Resolution of AP sites via the multiple-nucleotide patch replacement pathway

While the single nucleotide replacement pathway appears to facilitate the repair of most damaged bases, an alternative BER pathway is evoked when the structure of the 5'-terminal sugar phosphate is such that it cannot be cleaved through the AP lyase activity of DNA polymerase beta (POLB). Under these circumstances, a short stretch of residues containing the abasic site is excised and replaced (Dianov et al., 1999).

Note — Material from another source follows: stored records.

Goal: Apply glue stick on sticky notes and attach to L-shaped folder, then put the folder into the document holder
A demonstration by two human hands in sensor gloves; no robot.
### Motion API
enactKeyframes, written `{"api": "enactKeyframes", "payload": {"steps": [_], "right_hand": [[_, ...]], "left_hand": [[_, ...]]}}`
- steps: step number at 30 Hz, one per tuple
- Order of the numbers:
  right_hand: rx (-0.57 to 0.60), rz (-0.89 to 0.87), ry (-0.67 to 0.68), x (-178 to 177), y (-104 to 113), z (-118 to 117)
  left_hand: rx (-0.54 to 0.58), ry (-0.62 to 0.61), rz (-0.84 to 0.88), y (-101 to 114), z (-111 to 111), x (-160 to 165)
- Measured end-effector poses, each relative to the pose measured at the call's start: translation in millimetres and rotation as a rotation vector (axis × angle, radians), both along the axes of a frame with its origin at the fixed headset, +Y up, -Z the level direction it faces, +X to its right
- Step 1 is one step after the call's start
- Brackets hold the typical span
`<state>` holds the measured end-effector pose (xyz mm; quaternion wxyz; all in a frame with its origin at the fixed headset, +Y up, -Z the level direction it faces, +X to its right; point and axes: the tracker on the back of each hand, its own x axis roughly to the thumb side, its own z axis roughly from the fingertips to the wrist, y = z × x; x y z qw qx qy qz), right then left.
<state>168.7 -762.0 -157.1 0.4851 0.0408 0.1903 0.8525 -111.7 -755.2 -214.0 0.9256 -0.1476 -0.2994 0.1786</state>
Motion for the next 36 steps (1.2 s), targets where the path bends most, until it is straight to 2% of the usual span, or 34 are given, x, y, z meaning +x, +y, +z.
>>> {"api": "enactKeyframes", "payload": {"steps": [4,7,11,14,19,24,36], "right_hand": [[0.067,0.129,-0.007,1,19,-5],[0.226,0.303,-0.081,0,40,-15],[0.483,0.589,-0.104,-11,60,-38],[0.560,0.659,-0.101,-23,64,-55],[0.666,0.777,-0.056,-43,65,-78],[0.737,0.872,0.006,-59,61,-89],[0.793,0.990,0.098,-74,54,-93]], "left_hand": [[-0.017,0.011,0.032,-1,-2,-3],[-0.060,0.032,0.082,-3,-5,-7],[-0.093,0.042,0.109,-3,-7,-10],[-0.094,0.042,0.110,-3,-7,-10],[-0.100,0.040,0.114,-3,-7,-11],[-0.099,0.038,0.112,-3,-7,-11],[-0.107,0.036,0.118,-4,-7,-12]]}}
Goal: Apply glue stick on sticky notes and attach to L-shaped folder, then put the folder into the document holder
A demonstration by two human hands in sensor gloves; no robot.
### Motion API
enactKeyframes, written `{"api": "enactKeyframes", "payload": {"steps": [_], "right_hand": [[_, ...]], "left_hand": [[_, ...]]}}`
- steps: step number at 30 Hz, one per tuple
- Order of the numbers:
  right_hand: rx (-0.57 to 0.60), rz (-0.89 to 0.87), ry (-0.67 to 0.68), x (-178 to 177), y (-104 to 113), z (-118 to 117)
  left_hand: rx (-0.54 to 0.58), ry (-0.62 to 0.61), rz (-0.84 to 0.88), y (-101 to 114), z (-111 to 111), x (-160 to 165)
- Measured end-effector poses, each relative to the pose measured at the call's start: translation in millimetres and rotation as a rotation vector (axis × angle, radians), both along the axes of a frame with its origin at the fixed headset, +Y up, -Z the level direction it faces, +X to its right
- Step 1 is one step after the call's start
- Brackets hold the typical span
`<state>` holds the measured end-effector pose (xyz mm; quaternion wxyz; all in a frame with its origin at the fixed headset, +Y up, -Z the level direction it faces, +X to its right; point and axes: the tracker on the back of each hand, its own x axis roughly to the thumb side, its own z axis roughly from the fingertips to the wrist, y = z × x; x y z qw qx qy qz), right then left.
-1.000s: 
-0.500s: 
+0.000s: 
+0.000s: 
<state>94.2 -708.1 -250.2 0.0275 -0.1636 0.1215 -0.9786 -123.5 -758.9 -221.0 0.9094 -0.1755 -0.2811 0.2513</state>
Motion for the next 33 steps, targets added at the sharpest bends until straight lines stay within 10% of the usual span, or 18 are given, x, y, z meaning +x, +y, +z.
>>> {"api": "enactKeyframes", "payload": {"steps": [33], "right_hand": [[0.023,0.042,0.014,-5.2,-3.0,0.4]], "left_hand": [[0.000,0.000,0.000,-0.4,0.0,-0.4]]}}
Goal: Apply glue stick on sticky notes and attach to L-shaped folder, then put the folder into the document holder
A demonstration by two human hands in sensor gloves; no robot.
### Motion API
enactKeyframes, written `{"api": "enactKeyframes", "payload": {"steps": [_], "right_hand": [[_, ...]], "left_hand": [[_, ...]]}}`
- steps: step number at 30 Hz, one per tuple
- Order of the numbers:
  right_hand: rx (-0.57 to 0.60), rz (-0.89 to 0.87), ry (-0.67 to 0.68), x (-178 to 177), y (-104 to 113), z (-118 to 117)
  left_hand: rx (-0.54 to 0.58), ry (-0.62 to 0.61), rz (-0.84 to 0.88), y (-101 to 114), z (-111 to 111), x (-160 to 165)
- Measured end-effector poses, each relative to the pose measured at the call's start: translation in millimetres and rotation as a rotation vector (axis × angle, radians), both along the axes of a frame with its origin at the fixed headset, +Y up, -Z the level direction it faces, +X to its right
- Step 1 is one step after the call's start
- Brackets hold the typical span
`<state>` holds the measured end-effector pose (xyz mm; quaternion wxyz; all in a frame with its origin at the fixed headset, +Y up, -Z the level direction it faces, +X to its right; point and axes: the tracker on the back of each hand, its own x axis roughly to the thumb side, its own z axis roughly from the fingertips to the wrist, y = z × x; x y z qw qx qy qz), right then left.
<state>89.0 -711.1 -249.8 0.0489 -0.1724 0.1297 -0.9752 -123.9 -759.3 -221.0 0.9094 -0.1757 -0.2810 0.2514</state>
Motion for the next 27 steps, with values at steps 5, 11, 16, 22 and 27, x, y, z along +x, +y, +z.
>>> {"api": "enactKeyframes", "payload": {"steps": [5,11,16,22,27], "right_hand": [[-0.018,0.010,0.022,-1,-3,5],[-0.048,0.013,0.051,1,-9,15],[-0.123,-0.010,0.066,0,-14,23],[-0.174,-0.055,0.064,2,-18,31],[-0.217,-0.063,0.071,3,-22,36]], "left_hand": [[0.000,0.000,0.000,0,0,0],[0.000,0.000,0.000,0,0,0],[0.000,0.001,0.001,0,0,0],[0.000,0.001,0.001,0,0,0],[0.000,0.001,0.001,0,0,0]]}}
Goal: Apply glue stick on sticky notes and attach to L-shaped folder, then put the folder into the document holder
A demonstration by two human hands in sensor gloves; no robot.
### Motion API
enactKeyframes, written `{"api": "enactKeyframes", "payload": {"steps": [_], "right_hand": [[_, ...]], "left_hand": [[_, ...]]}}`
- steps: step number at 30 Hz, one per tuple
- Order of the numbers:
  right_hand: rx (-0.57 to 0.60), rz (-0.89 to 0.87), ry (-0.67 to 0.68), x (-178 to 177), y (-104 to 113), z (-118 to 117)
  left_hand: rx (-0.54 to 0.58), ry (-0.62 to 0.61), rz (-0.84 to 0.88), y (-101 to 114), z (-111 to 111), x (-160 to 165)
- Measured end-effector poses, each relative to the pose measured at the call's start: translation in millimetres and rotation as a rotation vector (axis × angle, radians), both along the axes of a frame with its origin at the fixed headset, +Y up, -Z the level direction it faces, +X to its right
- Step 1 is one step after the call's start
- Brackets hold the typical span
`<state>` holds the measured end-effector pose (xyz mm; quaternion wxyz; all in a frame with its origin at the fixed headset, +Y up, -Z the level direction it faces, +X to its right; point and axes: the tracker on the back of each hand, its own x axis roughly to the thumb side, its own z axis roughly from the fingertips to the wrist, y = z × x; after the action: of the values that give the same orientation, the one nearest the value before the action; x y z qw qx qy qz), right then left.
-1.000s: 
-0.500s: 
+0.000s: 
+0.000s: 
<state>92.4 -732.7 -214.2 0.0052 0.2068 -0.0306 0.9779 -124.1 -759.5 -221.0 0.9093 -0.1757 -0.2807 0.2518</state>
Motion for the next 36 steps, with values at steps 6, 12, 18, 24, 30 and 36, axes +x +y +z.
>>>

Following DNA glycosylase-mediated cleavage of the damaged base, the endonuclease APEX1 is recruited to the site of damage where it cleaves the 5' side of the abasic deoxyribose residue, as in the single nucleotide replacement pathway. However, POLB then synthesizes the first replacement residue without prior cleavage of the 5'-terminal sugar phosphate, hence displacing this entity. Long-patch BER can be completed by continued POLB-mediated DNA strand displacement synthesis in the presence of PARP1 or PARP2, FEN1 and DNA ligase I (LIG1) (Prasad et al. 2001). When the PCNA-containing replication complex is available, as is the case with cells in the S-phase of the cell cycle, DNA strand displacement synthesis is catalyzed by DNA polymerase delta (POLD) or DNA polymerase epsilon (POLE) complexes, in the presence of PCNA, RPA, RFC, APEX1, FEN1 and LIG1 (Klungland and Lindahl 1997, Dianova et al. 2001). In both POLB-dependent and PCNA-dependent DNA displacement synthesis, the displaced DNA strand containing the abasic sugar phosphate creates a flap structure that is recognized and cleaved by the flap endonuclease FEN1. The replacement residues added by POLB or POLD/POLE are then ligated by the DNA ligase I (LIG1) (Klungland and Lindahl, 1997; Matsumoto et al., 1999).<br><br>

尽管单核苷酸替换途径似乎促进了大多数受损碱基的修复，但当5'-端糖磷酸的结构使得其无法通过DNA多聚酶β（POLB）的AP裂解酶活性进行切割时，则会激活一种替代的碱基切除修复（BER）途径。在此情形下，包含无碱基位点的短序列被切除并替换（Dianov等，1999年）。在DNA糖苷酶介导的受损碱基切割之后，内切酶APEX1被招募至损伤位点，在那里它切割无碱基脱氧核糖的5'侧，正如在单核苷酸替换途径中。然而，POLB随后在不先切割5'-端糖磷酸的情况下合成第一个替换残基，从而取代了该实体。长片段BER可通过在PARP1或PARP2、FEN1和DNA连接酶I（LIG1）存在的情况下，由POLB介导的DNA链置换合成来完成（Prasad等，2001年）。当含有PCNA的复制复合体可用时，例如细胞周期S期的细胞，DNA链置换合成由DNA多聚酶δ（POLD）或DNA多聚酶ε（POLE）复合体在PCNA、RPA、RFC、APEX1、FEN1和LIG1的存在下催化（Klungland和Lindahl，1997年，Dianova等，2001年）。在POLB依赖型和PCNA依赖型的DNA置换合成中，含有无碱基糖磷酸的置换DNA链形成了一个由 flap内切酶FEN1识别并切割的错配结构。随后，由POLB或POLD/POLE添加的替换残基由DNA连接酶I（LIG1）连接（Klungland和Lindahl，1997年；Matsumoto等，1999年）。